* Task item:
Among the records that follow, find the line with "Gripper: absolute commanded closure" and the line with "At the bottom". Set down those lines and all lines between them exactly, without adding anything.
--------------------------------
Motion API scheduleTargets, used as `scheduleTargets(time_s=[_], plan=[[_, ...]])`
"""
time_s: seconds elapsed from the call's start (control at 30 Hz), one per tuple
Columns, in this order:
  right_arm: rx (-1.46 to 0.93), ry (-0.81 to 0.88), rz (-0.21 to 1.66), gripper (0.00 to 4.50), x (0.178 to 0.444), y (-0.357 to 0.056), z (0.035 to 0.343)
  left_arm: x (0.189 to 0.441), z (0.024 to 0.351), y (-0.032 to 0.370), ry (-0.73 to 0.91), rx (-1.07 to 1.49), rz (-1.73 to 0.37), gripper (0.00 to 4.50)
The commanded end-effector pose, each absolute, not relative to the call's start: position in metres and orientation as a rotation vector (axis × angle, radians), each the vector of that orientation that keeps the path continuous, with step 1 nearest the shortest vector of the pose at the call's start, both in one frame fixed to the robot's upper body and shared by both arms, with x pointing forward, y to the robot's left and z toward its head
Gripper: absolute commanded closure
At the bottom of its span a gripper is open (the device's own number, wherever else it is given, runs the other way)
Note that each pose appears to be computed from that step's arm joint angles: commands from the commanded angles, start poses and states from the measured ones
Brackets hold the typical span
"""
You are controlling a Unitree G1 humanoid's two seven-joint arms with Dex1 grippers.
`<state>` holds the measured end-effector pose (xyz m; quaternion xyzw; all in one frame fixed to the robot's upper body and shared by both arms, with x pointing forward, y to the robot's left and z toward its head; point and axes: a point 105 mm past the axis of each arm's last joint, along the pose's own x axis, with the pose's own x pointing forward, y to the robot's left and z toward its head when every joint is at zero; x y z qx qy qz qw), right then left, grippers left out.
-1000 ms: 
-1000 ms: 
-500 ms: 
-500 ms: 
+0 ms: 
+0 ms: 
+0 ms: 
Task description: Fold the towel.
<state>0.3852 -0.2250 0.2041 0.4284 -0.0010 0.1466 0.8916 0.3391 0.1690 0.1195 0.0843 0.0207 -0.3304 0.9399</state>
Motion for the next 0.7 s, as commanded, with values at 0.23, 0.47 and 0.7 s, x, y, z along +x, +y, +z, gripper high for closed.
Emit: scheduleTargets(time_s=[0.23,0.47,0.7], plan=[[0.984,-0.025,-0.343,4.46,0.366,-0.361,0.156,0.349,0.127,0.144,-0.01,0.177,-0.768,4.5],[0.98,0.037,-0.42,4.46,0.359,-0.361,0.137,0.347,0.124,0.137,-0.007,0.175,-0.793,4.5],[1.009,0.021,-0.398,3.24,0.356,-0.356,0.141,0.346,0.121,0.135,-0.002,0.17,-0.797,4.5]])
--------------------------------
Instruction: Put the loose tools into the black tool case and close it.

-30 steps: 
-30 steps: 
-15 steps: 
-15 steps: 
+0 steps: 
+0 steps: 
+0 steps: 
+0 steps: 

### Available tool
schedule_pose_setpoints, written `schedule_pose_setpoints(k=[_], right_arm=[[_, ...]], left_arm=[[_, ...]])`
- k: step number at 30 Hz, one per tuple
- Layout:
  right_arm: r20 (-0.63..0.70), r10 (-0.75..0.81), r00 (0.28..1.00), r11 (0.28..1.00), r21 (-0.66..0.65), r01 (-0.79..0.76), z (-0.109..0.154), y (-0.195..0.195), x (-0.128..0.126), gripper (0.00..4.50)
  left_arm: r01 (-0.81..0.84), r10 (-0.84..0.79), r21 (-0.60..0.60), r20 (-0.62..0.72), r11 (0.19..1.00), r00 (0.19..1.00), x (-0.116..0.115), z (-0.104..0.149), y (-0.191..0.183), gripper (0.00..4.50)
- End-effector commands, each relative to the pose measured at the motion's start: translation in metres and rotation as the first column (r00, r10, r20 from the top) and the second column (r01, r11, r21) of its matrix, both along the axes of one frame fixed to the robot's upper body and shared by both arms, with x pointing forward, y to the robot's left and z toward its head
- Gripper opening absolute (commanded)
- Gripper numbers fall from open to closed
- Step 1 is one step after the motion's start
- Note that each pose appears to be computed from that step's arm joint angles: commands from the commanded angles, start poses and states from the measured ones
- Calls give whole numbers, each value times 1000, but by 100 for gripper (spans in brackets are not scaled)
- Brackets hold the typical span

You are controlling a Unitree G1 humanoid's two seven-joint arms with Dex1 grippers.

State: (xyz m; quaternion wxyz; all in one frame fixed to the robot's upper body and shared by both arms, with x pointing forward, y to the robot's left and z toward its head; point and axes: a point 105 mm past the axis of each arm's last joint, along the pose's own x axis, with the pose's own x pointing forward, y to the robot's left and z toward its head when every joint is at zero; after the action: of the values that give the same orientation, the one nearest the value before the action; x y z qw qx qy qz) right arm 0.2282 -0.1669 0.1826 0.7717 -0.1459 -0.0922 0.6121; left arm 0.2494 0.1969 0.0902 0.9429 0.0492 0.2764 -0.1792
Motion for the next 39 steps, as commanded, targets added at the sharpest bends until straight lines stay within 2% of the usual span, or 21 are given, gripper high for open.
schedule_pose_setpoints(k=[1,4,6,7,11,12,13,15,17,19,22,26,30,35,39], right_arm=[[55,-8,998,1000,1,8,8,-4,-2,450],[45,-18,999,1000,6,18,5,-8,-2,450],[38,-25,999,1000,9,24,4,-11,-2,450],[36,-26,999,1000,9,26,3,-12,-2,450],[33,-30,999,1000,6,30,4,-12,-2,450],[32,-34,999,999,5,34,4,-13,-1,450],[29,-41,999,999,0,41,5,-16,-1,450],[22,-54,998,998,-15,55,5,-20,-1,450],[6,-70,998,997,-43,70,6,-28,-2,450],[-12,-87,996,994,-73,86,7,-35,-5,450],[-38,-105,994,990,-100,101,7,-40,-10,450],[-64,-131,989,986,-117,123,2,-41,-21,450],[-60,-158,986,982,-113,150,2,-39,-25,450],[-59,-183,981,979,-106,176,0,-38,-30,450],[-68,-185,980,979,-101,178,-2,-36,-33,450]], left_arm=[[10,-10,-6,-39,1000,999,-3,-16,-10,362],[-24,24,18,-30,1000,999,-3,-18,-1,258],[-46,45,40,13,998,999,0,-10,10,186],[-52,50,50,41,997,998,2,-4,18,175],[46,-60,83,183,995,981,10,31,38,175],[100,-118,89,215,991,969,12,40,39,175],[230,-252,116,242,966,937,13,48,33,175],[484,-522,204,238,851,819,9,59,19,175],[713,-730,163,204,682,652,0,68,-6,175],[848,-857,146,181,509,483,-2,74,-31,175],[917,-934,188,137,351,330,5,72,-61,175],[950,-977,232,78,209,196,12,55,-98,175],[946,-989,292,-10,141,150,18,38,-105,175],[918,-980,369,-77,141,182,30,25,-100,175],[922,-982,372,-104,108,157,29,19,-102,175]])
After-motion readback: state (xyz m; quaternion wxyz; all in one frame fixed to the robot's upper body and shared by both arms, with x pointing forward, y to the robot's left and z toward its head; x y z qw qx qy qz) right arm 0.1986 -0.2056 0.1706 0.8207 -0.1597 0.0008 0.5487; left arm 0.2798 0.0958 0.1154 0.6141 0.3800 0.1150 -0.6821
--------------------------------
* Your response:
Gripper: absolute commanded closure
At the bottom of its span a gripper is open (the device's own number, wherever else it is given, runs the other way)

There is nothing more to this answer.